Le Medef veut démolir le Code du travail

Rapports de forces par Clarisse Josselin

La remise en cause des 35 heures et du Smic, la suppression de deux jours fériés et l’explosion des seuils sociaux font partie des recettes empoisonnées proposées le 24 septembre par le patronat pour lutter contre le chômage. Des propositions inacceptables et dangereuses pour FO.

Encouragé par les largesses du gouvernement, le Medef n’a plus peur de rien. Lors d’une conférence de presse, son chef de file Pierre Gattaz a présenté ses propositions pour créer un million d’emplois. Son plan, en quatre axes, attaque tous azimuts les acquis sociaux, estimant que « notre modèle économique et social a vécu ».

Pour le secrétaire général de FO, Jean-Claude Mailly, ces propositions sont « inacceptables » et « ne sont pas à l’ordre du jour des négociations » avec les syndicats, alors que l’agenda social de l’année à venir a déjà été fixé. Comme il y a dix jours, lorsqu’un projet similaire avait fuité dans la presse, ce programme a été rejeté par tous les syndicats.

Pierre Gattaz veut « débattre sans tabou », et sans contreparties pour les salariés. Anticipant les critiques qui commencent déjà à pleuvoir, il dénonce « la culture d’opposition systématique que l’on connaît dans notre pays », sans regarder dans son propre camp.
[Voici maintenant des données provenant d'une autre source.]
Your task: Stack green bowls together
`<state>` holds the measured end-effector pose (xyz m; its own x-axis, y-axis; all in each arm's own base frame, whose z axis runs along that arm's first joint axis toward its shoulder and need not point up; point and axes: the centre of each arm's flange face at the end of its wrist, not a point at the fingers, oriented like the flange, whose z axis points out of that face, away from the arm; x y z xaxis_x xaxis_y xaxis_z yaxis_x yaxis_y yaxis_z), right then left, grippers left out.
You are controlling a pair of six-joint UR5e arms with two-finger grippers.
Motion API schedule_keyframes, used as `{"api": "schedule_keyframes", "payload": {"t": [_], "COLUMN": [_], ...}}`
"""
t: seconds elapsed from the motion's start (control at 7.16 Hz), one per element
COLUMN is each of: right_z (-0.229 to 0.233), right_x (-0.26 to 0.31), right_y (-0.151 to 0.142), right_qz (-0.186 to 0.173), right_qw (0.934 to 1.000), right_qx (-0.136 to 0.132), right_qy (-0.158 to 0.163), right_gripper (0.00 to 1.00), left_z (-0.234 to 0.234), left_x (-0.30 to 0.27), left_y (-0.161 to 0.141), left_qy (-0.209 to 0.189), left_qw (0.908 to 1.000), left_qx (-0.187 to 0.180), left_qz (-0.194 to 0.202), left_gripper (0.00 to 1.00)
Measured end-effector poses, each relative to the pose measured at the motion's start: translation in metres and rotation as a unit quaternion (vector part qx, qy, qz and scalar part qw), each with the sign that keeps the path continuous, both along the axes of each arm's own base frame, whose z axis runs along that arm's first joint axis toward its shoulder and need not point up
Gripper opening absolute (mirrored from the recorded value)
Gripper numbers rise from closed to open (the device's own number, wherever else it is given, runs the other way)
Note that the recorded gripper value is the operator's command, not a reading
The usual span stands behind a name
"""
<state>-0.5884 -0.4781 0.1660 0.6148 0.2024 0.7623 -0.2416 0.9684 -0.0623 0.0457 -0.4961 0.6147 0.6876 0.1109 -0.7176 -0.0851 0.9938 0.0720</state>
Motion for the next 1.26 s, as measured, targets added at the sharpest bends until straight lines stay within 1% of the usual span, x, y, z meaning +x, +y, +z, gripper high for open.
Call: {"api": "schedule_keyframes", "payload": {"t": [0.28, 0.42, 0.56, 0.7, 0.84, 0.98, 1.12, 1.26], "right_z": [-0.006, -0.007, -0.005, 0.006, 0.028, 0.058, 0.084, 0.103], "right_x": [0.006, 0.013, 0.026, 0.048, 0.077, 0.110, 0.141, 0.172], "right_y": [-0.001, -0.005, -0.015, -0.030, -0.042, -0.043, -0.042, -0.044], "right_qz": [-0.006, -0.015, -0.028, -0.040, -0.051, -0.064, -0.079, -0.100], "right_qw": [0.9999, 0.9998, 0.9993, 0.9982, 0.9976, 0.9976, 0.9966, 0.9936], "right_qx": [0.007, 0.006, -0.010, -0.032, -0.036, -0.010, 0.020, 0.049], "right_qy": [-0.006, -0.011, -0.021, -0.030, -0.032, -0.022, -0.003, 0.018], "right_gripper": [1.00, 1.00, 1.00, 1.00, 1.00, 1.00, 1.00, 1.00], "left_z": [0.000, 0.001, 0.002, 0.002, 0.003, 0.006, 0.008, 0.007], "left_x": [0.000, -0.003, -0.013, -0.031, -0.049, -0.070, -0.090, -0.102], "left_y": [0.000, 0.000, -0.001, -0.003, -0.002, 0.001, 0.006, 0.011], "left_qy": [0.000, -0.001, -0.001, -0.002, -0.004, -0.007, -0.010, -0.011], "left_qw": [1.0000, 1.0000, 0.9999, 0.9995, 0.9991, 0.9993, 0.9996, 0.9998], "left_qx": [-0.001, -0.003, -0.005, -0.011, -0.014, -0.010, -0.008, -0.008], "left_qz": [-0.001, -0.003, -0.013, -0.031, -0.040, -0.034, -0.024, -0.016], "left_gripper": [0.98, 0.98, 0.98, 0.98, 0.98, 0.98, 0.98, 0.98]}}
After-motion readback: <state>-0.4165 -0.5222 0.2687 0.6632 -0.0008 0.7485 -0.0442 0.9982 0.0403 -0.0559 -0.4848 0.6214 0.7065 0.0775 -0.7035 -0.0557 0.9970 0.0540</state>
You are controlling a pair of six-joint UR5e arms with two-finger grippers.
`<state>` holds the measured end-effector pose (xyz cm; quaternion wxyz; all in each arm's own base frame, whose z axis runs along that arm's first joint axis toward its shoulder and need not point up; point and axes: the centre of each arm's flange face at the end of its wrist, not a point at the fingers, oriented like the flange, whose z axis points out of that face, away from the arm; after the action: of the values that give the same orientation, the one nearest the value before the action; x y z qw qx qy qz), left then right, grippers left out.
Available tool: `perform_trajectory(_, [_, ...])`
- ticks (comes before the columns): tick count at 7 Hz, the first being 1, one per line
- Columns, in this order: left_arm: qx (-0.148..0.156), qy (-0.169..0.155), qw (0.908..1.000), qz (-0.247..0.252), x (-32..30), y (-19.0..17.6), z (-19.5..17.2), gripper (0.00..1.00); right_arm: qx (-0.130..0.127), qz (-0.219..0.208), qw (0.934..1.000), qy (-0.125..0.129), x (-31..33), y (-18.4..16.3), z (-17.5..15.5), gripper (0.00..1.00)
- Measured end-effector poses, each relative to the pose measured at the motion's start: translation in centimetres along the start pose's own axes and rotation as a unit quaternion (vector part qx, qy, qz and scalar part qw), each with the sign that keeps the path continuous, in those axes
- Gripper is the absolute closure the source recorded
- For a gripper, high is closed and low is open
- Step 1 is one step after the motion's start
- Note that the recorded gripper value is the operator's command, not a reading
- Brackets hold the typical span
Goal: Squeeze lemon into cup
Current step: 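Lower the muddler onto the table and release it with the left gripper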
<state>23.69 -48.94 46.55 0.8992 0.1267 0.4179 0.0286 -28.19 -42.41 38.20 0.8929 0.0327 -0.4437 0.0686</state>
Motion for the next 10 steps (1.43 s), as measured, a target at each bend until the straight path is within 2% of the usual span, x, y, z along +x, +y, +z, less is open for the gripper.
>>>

Pour Jean-Claude Mailly, interrogé par l’AFP, les chiffrages du Medef ne sont pas crédibles. Il estime par exemple que la suppression de deux jours fériés par an permettrait de générer 0,9% du PIB, soit près de 100 000 emplois supplémentaires. Ce calcul est jugé « totalement fantaisiste » par Philippe Askenazy, directeur de recherche au CNRS, cité par l’AFP, qui en attend un résultat « qui se promène autour de zéro ».

Perte de la couverture minimale conventionnelle

Sur les 35 heures, le patronat voudrait fixer la durée du travail à l’échelle de l’entreprise. Le principe d’une « durée légale imposée à toutes les entreprises » ne s’appliquerait plus qu’à celles « ne pouvant pas ou ne souhaitant pas négocier ».

Il suggère aussi d’intervenir sur les seuils sociaux ou de reculer encore l’âge de départ à la retraite. Pour les chômeurs de longue durée, il réclame la mise en place de « contrats aidés », permettant de recruter en dessous du Smic. Quant aux contrats de travail, il voudrait généraliser le « contrat de projets » existant dans le BTP, un CDI limité dans le temps.

Pour le secrétaire général de FO, la proposition « de donner la priorité aux accords d’entreprise sur les accords de branche et les accords nationaux » est « la plus dangereuse », car dans les petites entreprises où les syndicats ne sont pas présents « il n’y aura pas d’accord et il n’y aura pas non plus la couverture minimale conventionnelle » pour les salariés.

Il propose plutôt à Pierre Gattaz de « prendre une nationalité anglo-saxonne », car « il y a un côté thatchériste dans ces propositions ». Il lui suggère aussi « que tous les 1er janvier soient un lundi ou un vendredi […] pour éviter les phénomènes de ponts ».